━━━━━ Supplied records

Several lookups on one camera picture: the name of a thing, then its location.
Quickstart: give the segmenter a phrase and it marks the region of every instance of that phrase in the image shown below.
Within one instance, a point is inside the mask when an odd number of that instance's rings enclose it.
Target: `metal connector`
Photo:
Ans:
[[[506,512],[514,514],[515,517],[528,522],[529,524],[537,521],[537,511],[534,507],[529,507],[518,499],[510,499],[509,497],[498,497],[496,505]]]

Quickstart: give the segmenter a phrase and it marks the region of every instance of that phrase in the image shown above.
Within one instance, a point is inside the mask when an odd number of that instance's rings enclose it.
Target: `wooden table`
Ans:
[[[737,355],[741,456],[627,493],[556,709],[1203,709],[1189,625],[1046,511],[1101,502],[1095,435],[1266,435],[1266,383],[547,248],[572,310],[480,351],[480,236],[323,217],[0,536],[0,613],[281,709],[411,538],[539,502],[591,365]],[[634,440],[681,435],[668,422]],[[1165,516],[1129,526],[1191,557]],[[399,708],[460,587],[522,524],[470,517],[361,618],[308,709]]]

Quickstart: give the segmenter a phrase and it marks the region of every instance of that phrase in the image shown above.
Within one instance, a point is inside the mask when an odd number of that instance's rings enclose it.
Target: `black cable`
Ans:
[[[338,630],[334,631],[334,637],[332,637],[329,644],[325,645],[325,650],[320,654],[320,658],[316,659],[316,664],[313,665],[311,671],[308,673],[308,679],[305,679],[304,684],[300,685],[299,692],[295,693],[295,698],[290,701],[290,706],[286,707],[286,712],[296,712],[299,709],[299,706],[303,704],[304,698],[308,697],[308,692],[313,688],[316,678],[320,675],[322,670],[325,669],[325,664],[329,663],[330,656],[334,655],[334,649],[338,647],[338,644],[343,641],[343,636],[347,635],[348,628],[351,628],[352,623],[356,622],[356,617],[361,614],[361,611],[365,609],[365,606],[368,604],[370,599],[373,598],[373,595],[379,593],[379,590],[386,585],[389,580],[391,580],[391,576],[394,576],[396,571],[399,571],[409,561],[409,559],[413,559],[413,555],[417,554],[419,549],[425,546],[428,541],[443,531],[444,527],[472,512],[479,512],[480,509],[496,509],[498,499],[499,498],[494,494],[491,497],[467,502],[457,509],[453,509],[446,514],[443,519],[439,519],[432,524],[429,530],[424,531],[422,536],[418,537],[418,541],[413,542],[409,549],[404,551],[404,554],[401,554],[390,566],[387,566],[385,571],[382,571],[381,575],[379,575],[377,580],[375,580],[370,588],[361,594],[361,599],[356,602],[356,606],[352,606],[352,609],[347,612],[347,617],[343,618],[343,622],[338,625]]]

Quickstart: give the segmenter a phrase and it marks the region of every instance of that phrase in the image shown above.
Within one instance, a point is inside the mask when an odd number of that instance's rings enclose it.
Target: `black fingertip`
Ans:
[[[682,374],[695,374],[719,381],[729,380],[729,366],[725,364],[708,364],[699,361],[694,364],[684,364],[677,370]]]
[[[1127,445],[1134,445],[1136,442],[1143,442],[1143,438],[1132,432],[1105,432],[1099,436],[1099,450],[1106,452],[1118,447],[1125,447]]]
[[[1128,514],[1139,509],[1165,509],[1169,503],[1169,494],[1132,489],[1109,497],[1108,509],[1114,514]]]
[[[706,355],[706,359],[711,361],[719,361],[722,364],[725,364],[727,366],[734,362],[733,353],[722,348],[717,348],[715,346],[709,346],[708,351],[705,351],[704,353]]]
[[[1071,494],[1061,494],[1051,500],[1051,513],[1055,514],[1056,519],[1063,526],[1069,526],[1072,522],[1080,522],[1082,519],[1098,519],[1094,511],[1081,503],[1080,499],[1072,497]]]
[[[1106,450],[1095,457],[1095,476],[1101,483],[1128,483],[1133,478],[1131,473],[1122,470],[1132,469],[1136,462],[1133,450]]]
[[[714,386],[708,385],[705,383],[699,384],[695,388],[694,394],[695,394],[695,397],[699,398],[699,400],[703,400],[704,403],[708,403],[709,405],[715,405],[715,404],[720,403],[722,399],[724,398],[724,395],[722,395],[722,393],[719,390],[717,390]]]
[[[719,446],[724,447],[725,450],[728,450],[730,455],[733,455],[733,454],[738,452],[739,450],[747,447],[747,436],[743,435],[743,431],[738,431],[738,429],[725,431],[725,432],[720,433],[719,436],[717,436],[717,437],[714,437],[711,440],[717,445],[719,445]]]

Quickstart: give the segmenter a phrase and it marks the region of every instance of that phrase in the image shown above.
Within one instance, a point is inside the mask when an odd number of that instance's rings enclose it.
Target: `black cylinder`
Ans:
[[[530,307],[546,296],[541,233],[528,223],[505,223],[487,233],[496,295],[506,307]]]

━━━━━━━━━━

> **Task goal**
Set down each record above without changing a single word.

> **Written response**
Several lookups on one camera picture: the name of a thing, then its location.
Quickstart: give the segmenter a phrase and it marks the region of every instance of that phrase in the image shown below.
Within one instance, a point is inside the mask when an odd number of that instance's rings enclose it.
Target: `metal connector`
Photo:
Ans:
[[[506,512],[514,514],[515,517],[528,522],[529,524],[537,521],[537,511],[534,507],[529,507],[518,499],[510,499],[509,497],[498,497],[496,505]]]

Quickstart: give the segmenter a phrase and it marks the region of every instance of that phrase in the image shown above.
Within one instance, a point is inside the mask when an odd number of that instance's rings enclose it.
Target: `wooden table`
Ans:
[[[737,355],[741,456],[627,493],[556,709],[1203,709],[1189,625],[1046,511],[1101,502],[1095,435],[1266,435],[1266,383],[547,248],[572,310],[480,351],[480,236],[323,217],[0,536],[0,613],[281,709],[411,538],[539,502],[591,365]],[[634,440],[681,435],[668,422]],[[1165,516],[1129,526],[1191,557]],[[399,708],[460,587],[522,524],[470,517],[361,618],[308,709]]]

Quickstart: give the segmenter a phrase and it marks the region of every instance of that phrase in the image shown above.
Within one instance, a point is inside the mask when an odd number of that instance's rings enclose it.
Target: `black cable`
Ans:
[[[338,630],[334,631],[334,637],[332,637],[329,644],[325,645],[325,650],[320,654],[320,658],[316,659],[316,664],[313,665],[311,671],[308,673],[308,679],[305,679],[304,684],[300,685],[299,692],[295,693],[295,698],[290,701],[290,706],[286,707],[286,712],[296,712],[299,709],[299,706],[303,704],[304,698],[308,697],[308,692],[313,688],[316,678],[320,675],[322,670],[325,669],[325,664],[329,663],[330,656],[334,655],[334,649],[338,647],[338,644],[343,641],[343,636],[347,635],[348,628],[351,628],[352,623],[356,622],[356,617],[361,614],[361,611],[365,609],[365,606],[368,604],[370,599],[373,598],[373,595],[379,593],[379,590],[386,585],[389,580],[391,580],[391,576],[394,576],[396,571],[399,571],[409,561],[409,559],[413,559],[413,555],[417,554],[419,549],[425,546],[428,541],[443,531],[444,527],[472,512],[479,512],[480,509],[496,509],[498,499],[499,498],[494,494],[491,497],[467,502],[457,509],[453,509],[446,514],[443,519],[439,519],[432,524],[429,530],[424,531],[422,536],[418,537],[418,541],[413,542],[409,549],[404,551],[404,554],[401,554],[390,566],[387,566],[385,571],[382,571],[381,575],[379,575],[377,580],[375,580],[370,588],[361,594],[361,599],[356,602],[356,606],[352,606],[352,609],[347,612],[347,617],[343,618],[343,622],[338,625]]]

Quickstart: give the segmenter a phrase and it marks the region of every instance of that phrase in the image shown above.
Within one instance, a point is inside the mask when an odd number of that instance's rings enclose it.
Target: `black fingertip`
Ans:
[[[682,374],[695,374],[719,381],[729,380],[729,366],[725,364],[708,364],[699,361],[694,364],[684,364],[677,370]]]
[[[1127,445],[1134,445],[1136,442],[1143,442],[1143,438],[1132,432],[1105,432],[1099,436],[1099,450],[1106,452],[1118,447],[1125,447]]]
[[[1128,514],[1139,509],[1165,509],[1169,503],[1169,494],[1132,489],[1109,497],[1108,509],[1114,514]]]
[[[706,355],[706,359],[711,361],[719,361],[722,364],[725,364],[727,366],[734,362],[733,353],[722,348],[717,348],[715,346],[709,346],[708,351],[705,351],[704,353]]]
[[[1071,494],[1061,494],[1051,500],[1051,513],[1055,514],[1056,519],[1063,526],[1069,526],[1072,522],[1080,522],[1082,519],[1098,519],[1094,511],[1081,503],[1080,499],[1072,497]]]
[[[1106,450],[1095,457],[1095,476],[1101,483],[1128,483],[1133,478],[1131,473],[1122,470],[1132,469],[1136,462],[1133,450]]]
[[[714,386],[708,385],[705,383],[699,384],[695,388],[694,394],[695,394],[695,397],[699,398],[699,400],[703,400],[704,403],[708,403],[709,405],[715,405],[715,404],[720,403],[722,399],[724,398],[724,395],[722,395],[722,393],[719,390],[717,390]]]
[[[719,446],[724,447],[725,450],[728,450],[730,455],[733,455],[733,454],[738,452],[739,450],[747,447],[747,436],[743,435],[743,431],[738,431],[738,429],[725,431],[725,432],[720,433],[719,436],[717,436],[717,437],[714,437],[711,440],[717,445],[719,445]]]

Quickstart: give the segmenter a phrase and it marks the region of every instance of that phrase in the image shown above.
Within one instance, a point is inside the mask when an odd number of that instance's rings enclose it.
Target: `black cylinder`
Ans:
[[[530,307],[546,296],[541,233],[528,223],[505,223],[487,233],[496,295],[506,307]]]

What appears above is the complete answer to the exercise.